▶ Task to complete:
An exact copy of the lines from the start of the material below through the line containing "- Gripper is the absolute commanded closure" is the required answer, and it includes no pictures.

▶ Source data:
Content starts
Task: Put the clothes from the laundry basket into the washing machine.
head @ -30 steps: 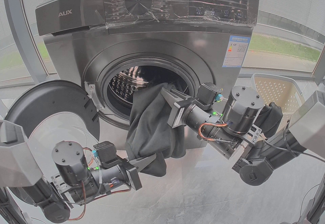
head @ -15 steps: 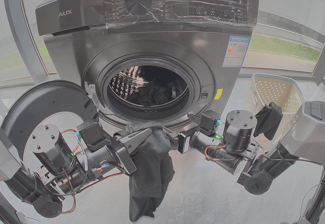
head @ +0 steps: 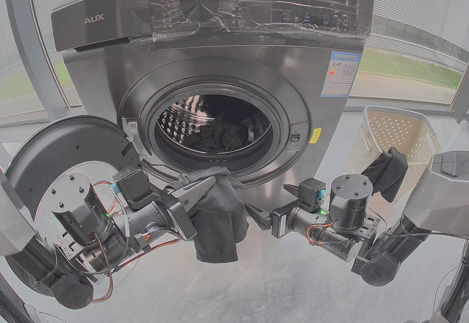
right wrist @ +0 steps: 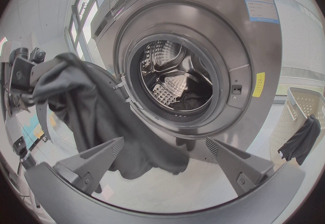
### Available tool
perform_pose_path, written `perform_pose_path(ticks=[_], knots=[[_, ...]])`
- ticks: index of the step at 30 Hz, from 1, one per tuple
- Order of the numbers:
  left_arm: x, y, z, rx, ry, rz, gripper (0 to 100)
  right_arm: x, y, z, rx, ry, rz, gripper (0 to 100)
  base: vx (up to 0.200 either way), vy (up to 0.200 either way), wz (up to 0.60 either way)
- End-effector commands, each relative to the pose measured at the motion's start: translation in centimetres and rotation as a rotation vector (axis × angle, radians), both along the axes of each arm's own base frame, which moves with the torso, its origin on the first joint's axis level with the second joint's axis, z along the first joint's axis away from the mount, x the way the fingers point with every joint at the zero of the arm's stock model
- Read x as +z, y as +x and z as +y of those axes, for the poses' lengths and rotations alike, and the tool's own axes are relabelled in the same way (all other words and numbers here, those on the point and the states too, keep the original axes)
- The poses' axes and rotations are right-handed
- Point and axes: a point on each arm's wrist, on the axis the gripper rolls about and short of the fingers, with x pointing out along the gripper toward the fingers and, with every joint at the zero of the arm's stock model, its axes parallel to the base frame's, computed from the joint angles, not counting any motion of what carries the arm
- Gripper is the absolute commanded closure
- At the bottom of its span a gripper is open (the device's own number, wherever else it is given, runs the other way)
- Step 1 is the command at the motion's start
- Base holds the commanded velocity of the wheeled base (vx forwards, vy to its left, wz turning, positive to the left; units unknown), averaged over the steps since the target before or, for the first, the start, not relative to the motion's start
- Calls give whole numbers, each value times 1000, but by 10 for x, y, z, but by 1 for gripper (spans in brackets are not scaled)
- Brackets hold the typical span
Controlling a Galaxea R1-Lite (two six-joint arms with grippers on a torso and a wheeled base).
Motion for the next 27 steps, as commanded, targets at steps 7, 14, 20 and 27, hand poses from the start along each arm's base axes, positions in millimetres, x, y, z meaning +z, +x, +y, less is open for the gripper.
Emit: perform_pose_path(ticks=[7,14,20,27], knots=[[2,9,-4,45,-18,-6,100,-7,-12,11,63,-16,17,0,0,0,0],[1,15,-5,66,-21,-9,100,-10,-23,22,154,0,9,0,0,0,0],[2,17,-5,69,-24,-10,100,-16,-24,28,218,22,0,0,0,0,0],[2,16,-5,68,-25,-12,100,-20,-19,47,261,71,-29,0,0,0,0]])
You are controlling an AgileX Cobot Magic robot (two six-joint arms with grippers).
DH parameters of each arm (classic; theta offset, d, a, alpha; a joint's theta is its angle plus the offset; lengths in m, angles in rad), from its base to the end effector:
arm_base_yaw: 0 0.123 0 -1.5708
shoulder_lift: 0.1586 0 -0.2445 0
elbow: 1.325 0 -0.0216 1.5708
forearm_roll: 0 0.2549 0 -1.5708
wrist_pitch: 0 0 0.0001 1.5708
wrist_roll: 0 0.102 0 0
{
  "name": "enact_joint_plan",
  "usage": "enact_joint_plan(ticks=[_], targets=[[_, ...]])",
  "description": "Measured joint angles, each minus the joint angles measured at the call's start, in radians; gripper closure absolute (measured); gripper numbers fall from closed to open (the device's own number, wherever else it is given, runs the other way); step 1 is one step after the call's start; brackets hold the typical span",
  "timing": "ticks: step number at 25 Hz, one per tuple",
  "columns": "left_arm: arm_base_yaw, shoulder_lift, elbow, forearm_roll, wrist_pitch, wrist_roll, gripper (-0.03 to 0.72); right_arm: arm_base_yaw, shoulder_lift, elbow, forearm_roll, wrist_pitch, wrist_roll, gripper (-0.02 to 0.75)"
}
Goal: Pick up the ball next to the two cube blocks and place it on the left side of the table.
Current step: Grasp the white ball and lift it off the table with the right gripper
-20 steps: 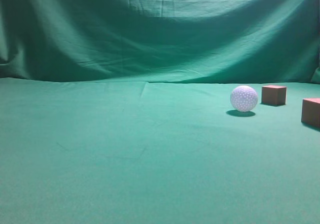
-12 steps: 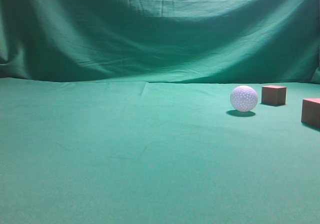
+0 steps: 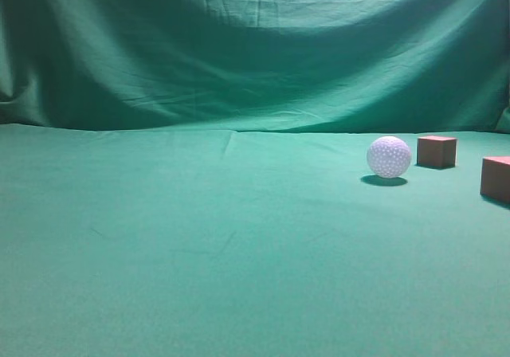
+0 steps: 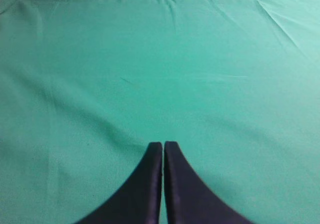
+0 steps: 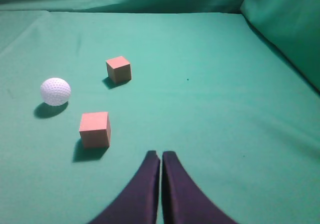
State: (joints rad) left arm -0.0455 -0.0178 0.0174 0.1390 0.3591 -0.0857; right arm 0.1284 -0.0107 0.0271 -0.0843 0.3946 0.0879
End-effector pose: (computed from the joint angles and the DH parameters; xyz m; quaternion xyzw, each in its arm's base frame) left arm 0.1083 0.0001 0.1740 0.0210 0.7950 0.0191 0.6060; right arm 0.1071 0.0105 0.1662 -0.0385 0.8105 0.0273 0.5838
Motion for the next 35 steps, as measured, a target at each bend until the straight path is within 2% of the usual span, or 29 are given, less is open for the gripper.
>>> enact_joint_plan(ticks=[3, 5, 8, 11, 13, 16, 21, 24, 25, 28, 29, 34, 35], targets=[[0.0, 0.0, 0.0, 0.0, 0.0, 0.0, 0.688, 0.0, 0.0, 0.0, -0.031, -0.017, 0.0, 0.738], [0.0, 0.0, 0.0, 0.0, 0.0, 0.0, 0.688, 0.0, 0.0, 0.002, -0.031, -0.081, 0.025, 0.738], [0.0, 0.0, 0.0, 0.0, 0.0, 0.0, 0.688, 0.0, 0.0, 0.002, 0.003, -0.316, 0.122, 0.738], [0.0, 0.0, 0.0, 0.0, 0.0, 0.0, 0.688, 0.0, 0.0, 0.002, -0.005, -0.626, 0.142, 0.738], [0.0, 0.0, 0.0, 0.0, 0.0, 0.0, 0.688, 0.0, 0.007, -0.023, -0.039, -0.671, 0.154, 0.738], [0.0, 0.0, 0.0, 0.0, 0.0, 0.0, 0.688, 0.0, 0.09, -0.148, -0.063, -0.543, 0.158, 0.738], [0.0, 0.0, 0.0, 0.0, 0.0, 0.0, 0.688, 0.0, 0.357, -0.389, -0.057, -0.183, 0.163, 0.738], [0.0, 0.0, 0.0, 0.0, 0.0, 0.0, 0.688, 0.0, 0.489, -0.456, -0.043, -0.049, 0.163, 0.738], [0.0, 0.0, 0.0, 0.0, 0.0, 0.0, 0.688, 0.0, 0.629, -0.524, 0.002, 0.082, 0.149, 0.738], [0.0, 0.0, 0.0, 0.0, 0.0, 0.0, 0.688, 0.0, 0.805, -0.627, 0.107, 0.236, 0.071, 0.738], [0.0, 0.0, 0.0, 0.0, 0.0, 0.0, 0.688, 0.0, 0.805, -0.627, 0.107, 0.236, 0.071, 0.738], [0.0, 0.0, 0.0, 0.0, 0.0, 0.0, 0.688, 0.015, 1.026, -0.784, 0.323, 0.297, -0.124, 0.738], [0.0, 0.0, 0.0, 0.0, 0.0, 0.0, 0.688, 0.044, 1.084, -0.828, 0.385, 0.286, -0.286, 0.738]])
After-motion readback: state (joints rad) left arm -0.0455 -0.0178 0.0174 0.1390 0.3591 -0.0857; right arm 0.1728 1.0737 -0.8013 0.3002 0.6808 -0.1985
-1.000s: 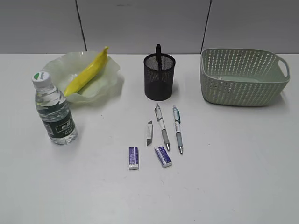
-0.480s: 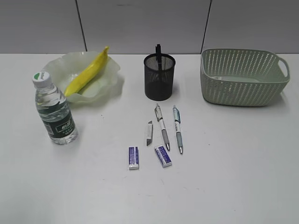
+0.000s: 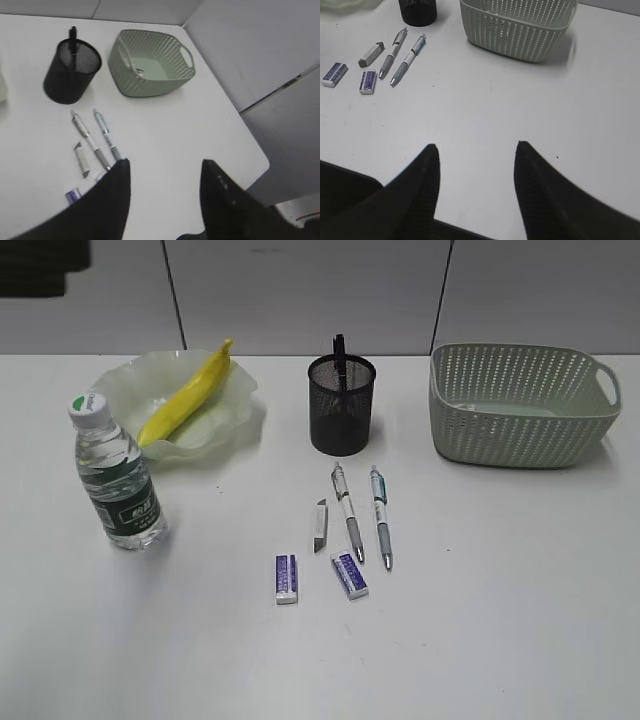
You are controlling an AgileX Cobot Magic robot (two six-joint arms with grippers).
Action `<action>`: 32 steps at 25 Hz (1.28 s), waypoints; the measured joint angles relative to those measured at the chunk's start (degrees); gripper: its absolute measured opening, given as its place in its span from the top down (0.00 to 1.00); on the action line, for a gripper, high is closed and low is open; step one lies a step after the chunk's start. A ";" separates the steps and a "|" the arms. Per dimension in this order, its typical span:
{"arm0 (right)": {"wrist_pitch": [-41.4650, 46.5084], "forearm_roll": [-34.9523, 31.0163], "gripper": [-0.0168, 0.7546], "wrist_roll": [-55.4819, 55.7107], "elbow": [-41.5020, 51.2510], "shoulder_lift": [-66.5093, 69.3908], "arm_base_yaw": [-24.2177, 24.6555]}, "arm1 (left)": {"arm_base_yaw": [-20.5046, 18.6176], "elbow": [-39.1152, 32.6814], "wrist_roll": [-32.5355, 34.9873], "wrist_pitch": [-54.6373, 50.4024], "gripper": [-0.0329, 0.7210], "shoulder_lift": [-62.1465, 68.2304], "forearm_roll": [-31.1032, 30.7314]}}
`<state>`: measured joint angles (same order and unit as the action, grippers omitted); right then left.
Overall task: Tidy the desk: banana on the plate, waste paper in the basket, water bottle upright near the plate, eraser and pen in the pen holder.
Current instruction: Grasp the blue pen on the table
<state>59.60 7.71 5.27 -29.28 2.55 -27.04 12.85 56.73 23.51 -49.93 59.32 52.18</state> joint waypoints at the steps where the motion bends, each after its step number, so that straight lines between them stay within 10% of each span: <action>1: 0.00 0.00 0.47 0.00 0.00 0.00 0.00 | 1.96 1.49 0.24 1.42 0.50 2.22 0.69; 11: -0.04 0.00 0.47 0.00 0.00 0.00 0.00 | 26.02 12.93 -5.97 18.52 0.50 30.72 -2.17; 21: -0.04 0.00 0.47 0.00 0.00 0.00 0.00 | 28.18 36.73 -41.65 3.61 0.50 56.59 -26.77; 32: -0.11 0.05 0.47 0.00 0.00 0.00 0.00 | 28.50 67.66 -51.90 -18.43 0.50 80.67 -35.00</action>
<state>59.49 7.76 5.27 -29.28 2.55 -27.04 41.36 124.39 -28.39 -68.36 139.99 17.18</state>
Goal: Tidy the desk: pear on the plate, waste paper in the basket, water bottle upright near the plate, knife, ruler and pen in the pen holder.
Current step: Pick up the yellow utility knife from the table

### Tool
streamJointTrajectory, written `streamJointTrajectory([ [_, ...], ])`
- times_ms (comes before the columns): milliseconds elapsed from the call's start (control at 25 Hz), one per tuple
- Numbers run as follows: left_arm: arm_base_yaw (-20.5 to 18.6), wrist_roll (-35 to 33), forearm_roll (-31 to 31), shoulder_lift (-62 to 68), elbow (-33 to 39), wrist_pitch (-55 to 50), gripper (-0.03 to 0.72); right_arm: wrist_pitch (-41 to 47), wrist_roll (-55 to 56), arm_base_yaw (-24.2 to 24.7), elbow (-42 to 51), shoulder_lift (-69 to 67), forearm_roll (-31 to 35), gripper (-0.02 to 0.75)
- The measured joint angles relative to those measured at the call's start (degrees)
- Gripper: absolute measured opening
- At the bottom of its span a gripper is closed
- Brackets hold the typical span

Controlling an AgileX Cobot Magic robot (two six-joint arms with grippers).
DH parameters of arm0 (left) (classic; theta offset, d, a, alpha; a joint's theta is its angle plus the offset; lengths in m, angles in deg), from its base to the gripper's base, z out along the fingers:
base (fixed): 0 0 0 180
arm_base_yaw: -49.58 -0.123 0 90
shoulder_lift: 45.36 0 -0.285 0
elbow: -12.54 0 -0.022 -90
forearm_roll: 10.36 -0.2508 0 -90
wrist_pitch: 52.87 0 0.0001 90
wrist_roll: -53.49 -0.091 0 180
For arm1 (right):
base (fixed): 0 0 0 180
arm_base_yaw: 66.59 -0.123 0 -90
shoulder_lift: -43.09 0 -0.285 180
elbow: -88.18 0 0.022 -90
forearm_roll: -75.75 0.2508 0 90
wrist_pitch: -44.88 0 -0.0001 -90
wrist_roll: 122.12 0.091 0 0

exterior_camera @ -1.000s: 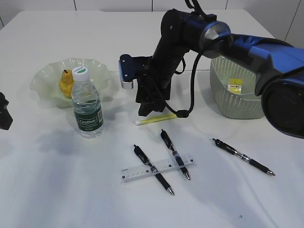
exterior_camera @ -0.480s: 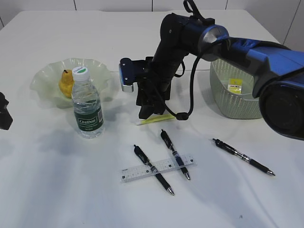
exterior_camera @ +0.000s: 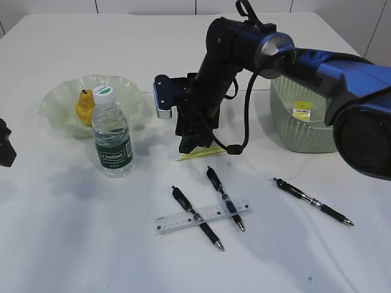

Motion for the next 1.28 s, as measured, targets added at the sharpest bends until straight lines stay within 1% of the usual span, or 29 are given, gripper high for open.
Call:
streamJointTrajectory([
  [360,0.0,0.0,0.0,0.0,0.0,0.0,0.52,0.0,1.0,0.0,0.0,0.0,-0.8,0.379],
  [560,0.0,0.0,0.0,0.0,0.0,0.0,0.52,0.0,1.9,0.0,0.0,0.0,-1.0,0.4],
  [1280,0.0,0.0,0.0,0.0,0.0,0.0,0.52,0.0,3.1,0.0,0.0,0.0,-1.3,0.407],
])
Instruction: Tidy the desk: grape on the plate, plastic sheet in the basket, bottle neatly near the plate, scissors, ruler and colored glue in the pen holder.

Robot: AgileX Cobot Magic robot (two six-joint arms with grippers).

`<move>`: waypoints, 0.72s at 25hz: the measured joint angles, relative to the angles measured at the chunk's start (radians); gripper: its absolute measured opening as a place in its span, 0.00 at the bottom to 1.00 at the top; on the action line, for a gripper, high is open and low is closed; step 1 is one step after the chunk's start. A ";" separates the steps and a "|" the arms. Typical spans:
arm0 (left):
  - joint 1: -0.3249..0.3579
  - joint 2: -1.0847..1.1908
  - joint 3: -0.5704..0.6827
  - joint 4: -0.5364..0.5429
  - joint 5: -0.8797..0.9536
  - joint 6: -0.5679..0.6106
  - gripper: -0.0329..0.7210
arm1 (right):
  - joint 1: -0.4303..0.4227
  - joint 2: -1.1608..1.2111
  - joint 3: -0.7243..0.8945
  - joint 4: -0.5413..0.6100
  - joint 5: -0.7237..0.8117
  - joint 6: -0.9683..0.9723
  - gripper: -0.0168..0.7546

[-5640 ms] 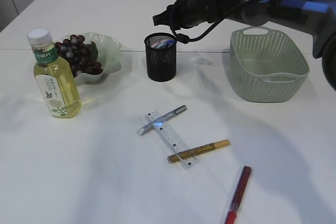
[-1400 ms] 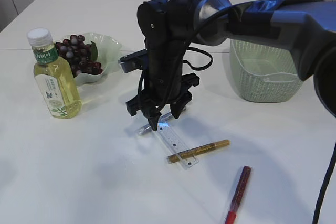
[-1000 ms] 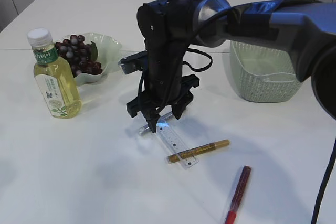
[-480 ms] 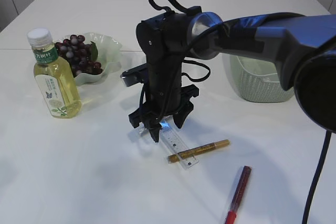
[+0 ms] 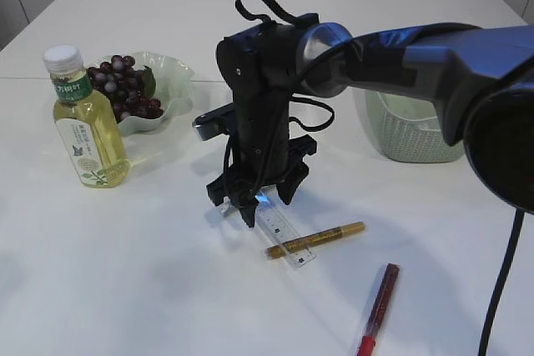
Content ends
▶ Response area:
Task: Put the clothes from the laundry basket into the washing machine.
head @ -30 steps: 
head @ -15 steps: 
head @ +0 steps: 
right wrist @ +0 steps: 
### Available tool
perform_pose_path, written `perform_pose_path(ticks=[_], knots=[[_, ...]])`
- ticks: index of the step at 30 Hz, from 1, one per tuple
- Order of the numbers:
  left_arm: x, y, z, rx, ry, rz, gripper (0 to 100)
  right_arm: x, y, z, rx, ry, rz, gripper (0 to 100)
  base: vx (up to 0.200 either way), vy (up to 0.200 either way), wz (up to 0.60 either way)
- End-effector commands, each relative to the pose measured at the motion's start: translation in centimetres and rotation as a rotation vector (axis × angle, radians), both along the axes of each arm's own base frame, which moves with the torso, its origin on the first joint's axis level with the second joint's axis, z along the first joint's axis away from the mount, x the way the fingers point with every joint at the zero of the arm's stock model
- Read x as +z, y as +x and z as +y of those axes, for the poses' lengths and rotations alike, and the tool's own axes are relabelled in the same way (all other words and numbers here, those on the point and the states too, keep the original axes)
- The poses' axes and rotations are right-handed
- Point and axes: a point on each arm's wrist, on the axis the gripper rolls about and short of the fingers, with x pointing out along the gripper toward the fingers and, with every joint at the zero of the arm's stock model, its axes parallel to the base frame's, computed from the joint angles, not counting any motion of what carries the arm
- Gripper is the absolute commanded closure

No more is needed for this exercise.